Lüks tüketim ürünleri pazarında ciddi bir yere sahip olan Şanghay, Ferrari ile dolaşan, son moda giysi ve aksesuarlarla gece kulüplerinde şampanya içen ‘yeni zengin’ Çinlilerle dolu. Dünyaca ünlü markalar, bu talebi karşılamak için şehirde mağaza açmışlar.
ÇAĞDAŞ ÇİN SANATINI KEŞFEDİN
Son yıllarda yükselen modern Çin sanatının merkezi her ne kadar Pekin olsa da, M50 bölgesi de Şanghay’ın çağdaş sanat merkezi. 1990’ların sonuna doğru çağdaş sanatçılar, kiralar düşük olduğu için stüdyolarını bu bölgedeki terk edilmiş fabrika ve atölyelere taşımış. Yıllar önce New York’un Soho bölgesinde yaşananlar burada tekrarlanmış; sanatçılar, galeriler, mağazalar, restoran vekafeler gelince kiralar da yükselmiş. Zhou Tiehai, Gu Wenda, Wang Xingwei, Ding Yi gibi Çin’in en tanınmış sanatçılarının stüdyoları ile en ilginç sergilerin yer aldığı ShanghART’s H-Space ziyaret etmeniz gereken adreslerden biri. Çağdaş Çin sanatını keşfetmek, kafelerde vakit geçirmek ve küçük butiklerden alışveriş etmek için bu bölgeye uğrayın.
EĞLENCENİN MERKEZİ: BUND
Bund bölgesi, Şanghay’ın en önemli noktalarından biri. Tam önünden Huangpu nehri akıyor. Buradaki binalar 1900’lerin başında genelde yabancılar tarafından inşa edilmiş. Eskiden bankaların bulunduğu bu binalara, 1999’da M on The Bund adlı restoranın açılmasıyla birlikte lokantalar, barlar, galeriler yerleşmeye başlamış. Nehrin kıyısı ise her daim Şanghay’ın fotoğraflarda görünen o ünlü manzarasını seyretmeye gelenlerle dolu.
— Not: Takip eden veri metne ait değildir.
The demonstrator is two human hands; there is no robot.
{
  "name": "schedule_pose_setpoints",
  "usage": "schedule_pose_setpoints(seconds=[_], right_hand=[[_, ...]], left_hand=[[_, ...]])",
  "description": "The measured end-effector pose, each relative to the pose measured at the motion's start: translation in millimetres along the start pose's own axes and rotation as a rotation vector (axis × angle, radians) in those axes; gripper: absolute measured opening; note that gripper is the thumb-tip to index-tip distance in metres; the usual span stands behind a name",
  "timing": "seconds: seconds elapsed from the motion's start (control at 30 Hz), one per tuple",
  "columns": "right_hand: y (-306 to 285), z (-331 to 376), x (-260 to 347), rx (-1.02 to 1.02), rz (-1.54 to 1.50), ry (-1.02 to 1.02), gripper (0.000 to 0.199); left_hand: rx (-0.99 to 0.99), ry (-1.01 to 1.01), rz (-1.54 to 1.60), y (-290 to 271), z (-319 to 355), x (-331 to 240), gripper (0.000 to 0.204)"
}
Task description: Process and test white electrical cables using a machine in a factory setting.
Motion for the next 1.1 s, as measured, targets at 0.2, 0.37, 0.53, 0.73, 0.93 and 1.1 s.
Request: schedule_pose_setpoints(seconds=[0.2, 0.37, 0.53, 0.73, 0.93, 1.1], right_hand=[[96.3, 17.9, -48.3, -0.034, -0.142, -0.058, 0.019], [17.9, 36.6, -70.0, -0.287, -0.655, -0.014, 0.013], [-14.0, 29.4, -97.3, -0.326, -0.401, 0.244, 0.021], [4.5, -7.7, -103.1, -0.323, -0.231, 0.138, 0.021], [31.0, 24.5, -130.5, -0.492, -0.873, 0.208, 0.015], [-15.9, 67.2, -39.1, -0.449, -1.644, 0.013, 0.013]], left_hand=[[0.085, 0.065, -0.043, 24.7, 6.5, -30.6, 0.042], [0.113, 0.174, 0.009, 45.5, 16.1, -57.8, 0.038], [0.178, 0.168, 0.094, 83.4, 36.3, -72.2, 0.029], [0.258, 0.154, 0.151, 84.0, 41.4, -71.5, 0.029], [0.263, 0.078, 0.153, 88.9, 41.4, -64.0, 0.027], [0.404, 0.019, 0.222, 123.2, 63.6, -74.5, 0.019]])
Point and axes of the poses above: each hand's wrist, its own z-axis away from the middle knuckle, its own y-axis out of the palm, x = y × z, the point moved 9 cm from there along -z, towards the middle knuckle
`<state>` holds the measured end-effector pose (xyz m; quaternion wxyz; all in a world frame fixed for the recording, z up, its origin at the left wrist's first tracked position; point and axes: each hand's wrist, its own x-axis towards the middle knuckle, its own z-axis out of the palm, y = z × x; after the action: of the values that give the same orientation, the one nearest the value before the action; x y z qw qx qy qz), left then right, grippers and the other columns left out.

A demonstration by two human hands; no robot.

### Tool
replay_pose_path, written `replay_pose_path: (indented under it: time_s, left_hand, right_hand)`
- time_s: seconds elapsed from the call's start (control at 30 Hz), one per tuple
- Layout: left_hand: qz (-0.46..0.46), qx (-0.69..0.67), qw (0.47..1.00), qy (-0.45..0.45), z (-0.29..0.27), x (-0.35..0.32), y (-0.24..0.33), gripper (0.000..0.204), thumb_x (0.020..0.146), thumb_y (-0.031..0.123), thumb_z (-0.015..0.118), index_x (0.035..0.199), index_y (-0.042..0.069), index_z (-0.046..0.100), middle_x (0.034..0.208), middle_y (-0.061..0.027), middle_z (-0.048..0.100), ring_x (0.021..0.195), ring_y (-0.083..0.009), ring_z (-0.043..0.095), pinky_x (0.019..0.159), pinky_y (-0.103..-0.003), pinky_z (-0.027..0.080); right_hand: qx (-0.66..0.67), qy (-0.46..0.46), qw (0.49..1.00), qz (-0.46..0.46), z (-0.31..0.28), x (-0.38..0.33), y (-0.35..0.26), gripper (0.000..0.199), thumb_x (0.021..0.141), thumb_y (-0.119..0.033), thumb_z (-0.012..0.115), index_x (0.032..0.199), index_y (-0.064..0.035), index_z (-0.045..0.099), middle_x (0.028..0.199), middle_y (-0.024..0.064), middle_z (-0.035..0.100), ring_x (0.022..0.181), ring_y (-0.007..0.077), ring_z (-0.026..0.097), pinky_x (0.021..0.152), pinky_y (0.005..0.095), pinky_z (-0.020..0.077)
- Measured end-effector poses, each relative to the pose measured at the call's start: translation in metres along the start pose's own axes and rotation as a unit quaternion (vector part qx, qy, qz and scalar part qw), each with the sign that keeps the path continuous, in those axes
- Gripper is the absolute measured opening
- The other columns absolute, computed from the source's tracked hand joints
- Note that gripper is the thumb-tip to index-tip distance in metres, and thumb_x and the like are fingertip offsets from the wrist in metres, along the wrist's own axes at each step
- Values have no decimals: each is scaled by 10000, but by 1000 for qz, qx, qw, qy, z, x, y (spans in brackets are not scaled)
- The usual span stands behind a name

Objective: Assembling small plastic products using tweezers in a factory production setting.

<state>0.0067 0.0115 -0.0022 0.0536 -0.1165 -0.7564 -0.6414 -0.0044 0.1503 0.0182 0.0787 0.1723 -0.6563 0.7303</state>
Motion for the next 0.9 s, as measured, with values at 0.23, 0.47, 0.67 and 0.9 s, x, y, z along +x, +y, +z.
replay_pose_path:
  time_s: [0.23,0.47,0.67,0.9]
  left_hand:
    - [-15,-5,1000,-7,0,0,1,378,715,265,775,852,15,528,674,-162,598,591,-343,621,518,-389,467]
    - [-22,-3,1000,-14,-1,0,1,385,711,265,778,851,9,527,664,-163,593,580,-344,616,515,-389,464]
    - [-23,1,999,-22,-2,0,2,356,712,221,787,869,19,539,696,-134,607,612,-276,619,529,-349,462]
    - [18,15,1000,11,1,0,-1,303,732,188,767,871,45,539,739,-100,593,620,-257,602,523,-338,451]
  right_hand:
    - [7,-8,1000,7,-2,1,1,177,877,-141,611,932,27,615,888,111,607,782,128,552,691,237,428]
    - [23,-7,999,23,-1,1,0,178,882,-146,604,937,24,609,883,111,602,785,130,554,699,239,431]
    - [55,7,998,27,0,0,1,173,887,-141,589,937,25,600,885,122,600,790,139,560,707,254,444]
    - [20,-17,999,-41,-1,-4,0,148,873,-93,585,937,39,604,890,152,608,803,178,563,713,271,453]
Three on The Bund binası çokilginç, Şanghay’ın önemli yeme-içme ve eğlence mekanları burada. Jean Georges, Laris ve Whampoa Club’ın mutfağında ünlü şefler var. 1930’ların Hollywood setlerini andıran Glamour Bar’da iyi müzik dinleyebilirsiniz.
PAZARLIK YAPIN
Pazarlardan Çin malı objeler alın; ipek giysiler, el yapımı uçurtmalar, kıl fırçalar, çeşitli taşlardan tesbihler, bin bir çeşit çay, porselen çay takımları... Burada oyunun kuralı, sıkı pazarlık yapmak.
GÖRMEK İÇİN 5 NEDEN
1.Hong Kong, New York, Londra, Şanghay borsalarının adını her gün duyuyoruz. Birini yakından görmek istemez misiniz?
2.1990’larda şehirde her türlü zevksiz mimari denenmiş; bu ‘junk architecture’ yani ‘çerçöp mimarisi’ne tanıklık etmek ilginç.
3.Şanghay’ı gezerken, Steven Spielberg’in burada çekilen filmi Güneş İmparatorluğu’nu yeniden hatırlamak güzel.
4.1920-1940’lardaki Şanghay’ın art deco binalarının bulunduğu French Concession bölgesi görülmeye değer.
5.Dünyanın en göz kamaştırıcı gece kulüpleri ve restoranları burada; sadece bunun için bile gidilebilir.